» What to do: Print the listing once more, exactly as written.

» Information shown:
_ _ _ _ _ _ _
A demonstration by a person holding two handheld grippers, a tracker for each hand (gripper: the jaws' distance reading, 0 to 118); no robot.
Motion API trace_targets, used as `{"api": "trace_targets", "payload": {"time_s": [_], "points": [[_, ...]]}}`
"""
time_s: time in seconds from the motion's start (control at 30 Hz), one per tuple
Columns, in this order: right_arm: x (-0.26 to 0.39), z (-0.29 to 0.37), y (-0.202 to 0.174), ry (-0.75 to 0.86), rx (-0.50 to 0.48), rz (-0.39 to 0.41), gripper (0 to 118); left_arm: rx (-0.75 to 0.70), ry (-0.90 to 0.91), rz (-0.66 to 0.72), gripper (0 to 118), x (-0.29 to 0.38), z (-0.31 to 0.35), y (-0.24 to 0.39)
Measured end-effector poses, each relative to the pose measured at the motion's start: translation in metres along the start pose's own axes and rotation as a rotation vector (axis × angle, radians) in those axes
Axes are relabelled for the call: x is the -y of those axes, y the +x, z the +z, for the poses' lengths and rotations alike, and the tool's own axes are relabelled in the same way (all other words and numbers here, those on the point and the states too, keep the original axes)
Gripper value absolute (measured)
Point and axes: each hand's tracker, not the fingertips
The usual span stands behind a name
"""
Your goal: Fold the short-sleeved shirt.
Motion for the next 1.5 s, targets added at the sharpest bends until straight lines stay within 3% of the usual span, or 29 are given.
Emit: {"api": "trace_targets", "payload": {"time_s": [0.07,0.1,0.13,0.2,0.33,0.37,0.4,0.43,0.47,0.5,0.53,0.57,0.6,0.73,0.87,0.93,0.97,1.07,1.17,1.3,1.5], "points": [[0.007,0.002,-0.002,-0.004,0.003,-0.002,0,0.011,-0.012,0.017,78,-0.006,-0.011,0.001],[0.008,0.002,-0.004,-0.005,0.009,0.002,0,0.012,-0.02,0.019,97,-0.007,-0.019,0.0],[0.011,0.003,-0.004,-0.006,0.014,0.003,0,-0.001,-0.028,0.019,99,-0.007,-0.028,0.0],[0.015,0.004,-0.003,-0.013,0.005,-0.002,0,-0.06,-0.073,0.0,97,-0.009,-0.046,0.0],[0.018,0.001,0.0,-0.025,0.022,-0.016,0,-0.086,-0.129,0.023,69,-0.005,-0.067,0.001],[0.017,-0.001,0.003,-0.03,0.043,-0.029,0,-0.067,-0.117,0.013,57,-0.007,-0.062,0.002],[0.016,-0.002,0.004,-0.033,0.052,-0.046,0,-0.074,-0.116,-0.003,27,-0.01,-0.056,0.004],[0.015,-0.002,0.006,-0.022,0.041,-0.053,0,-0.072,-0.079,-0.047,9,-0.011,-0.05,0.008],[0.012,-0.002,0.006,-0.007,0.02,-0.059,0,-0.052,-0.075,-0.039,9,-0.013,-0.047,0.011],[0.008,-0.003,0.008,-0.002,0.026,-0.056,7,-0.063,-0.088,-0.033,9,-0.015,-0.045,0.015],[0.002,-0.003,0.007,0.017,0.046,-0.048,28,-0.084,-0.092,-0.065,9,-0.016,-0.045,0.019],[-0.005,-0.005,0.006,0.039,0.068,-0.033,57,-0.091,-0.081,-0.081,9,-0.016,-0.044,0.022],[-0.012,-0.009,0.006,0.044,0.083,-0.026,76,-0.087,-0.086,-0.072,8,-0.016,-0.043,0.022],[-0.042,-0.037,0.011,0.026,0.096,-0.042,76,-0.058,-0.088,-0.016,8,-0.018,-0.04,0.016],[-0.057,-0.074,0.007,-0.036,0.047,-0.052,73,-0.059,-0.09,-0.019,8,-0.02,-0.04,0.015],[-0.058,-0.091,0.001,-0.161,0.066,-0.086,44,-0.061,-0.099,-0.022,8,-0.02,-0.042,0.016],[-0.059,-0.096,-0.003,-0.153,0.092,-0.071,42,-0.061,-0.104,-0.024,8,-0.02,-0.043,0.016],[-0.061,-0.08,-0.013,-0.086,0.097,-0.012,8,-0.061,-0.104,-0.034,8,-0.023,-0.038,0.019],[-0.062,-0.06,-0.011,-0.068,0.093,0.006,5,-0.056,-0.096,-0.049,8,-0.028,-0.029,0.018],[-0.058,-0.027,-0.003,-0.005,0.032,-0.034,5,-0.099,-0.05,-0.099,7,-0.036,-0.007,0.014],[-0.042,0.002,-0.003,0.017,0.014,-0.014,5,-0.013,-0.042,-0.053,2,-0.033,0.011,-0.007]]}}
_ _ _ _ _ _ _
» Written answer:
A demonstration by a person holding two handheld grippers, a tracker for each hand (gripper: the jaws' distance reading, 0 to 118); no robot.
Motion API trace_targets, used as `{"api": "trace_targets", "payload": {"time_s": [_], "points": [[_, ...]]}}`
"""
time_s: time in seconds from the motion's start (control at 30 Hz), one per tuple
Columns, in this order: right_arm: x (-0.26 to 0.39), z (-0.29 to 0.37), y (-0.202 to 0.174), ry (-0.75 to 0.86), rx (-0.50 to 0.48), rz (-0.39 to 0.41), gripper (0 to 118); left_arm: rx (-0.75 to 0.70), ry (-0.90 to 0.91), rz (-0.66 to 0.72), gripper (0 to 118), x (-0.29 to 0.38), z (-0.31 to 0.35), y (-0.24 to 0.39)
Measured end-effector poses, each relative to the pose measured at the motion's start: translation in metres along the start pose's own axes and rotation as a rotation vector (axis × angle, radians) in those axes
Axes are relabelled for the call: x is the -y of those axes, y the +x, z the +z, for the poses' lengths and rotations alike, and the tool's own axes are relabelled in the same way (all other words and numbers here, those on the point and the states too, keep the original axes)
Gripper value absolute (measured)
Point and axes: each hand's tracker, not the fingertips
The usual span stands behind a name
"""
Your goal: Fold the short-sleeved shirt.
Motion for the next 1.5 s, targets added at the sharpest bends until straight lines stay within 3% of the usual span, or 29 are given.
Emit: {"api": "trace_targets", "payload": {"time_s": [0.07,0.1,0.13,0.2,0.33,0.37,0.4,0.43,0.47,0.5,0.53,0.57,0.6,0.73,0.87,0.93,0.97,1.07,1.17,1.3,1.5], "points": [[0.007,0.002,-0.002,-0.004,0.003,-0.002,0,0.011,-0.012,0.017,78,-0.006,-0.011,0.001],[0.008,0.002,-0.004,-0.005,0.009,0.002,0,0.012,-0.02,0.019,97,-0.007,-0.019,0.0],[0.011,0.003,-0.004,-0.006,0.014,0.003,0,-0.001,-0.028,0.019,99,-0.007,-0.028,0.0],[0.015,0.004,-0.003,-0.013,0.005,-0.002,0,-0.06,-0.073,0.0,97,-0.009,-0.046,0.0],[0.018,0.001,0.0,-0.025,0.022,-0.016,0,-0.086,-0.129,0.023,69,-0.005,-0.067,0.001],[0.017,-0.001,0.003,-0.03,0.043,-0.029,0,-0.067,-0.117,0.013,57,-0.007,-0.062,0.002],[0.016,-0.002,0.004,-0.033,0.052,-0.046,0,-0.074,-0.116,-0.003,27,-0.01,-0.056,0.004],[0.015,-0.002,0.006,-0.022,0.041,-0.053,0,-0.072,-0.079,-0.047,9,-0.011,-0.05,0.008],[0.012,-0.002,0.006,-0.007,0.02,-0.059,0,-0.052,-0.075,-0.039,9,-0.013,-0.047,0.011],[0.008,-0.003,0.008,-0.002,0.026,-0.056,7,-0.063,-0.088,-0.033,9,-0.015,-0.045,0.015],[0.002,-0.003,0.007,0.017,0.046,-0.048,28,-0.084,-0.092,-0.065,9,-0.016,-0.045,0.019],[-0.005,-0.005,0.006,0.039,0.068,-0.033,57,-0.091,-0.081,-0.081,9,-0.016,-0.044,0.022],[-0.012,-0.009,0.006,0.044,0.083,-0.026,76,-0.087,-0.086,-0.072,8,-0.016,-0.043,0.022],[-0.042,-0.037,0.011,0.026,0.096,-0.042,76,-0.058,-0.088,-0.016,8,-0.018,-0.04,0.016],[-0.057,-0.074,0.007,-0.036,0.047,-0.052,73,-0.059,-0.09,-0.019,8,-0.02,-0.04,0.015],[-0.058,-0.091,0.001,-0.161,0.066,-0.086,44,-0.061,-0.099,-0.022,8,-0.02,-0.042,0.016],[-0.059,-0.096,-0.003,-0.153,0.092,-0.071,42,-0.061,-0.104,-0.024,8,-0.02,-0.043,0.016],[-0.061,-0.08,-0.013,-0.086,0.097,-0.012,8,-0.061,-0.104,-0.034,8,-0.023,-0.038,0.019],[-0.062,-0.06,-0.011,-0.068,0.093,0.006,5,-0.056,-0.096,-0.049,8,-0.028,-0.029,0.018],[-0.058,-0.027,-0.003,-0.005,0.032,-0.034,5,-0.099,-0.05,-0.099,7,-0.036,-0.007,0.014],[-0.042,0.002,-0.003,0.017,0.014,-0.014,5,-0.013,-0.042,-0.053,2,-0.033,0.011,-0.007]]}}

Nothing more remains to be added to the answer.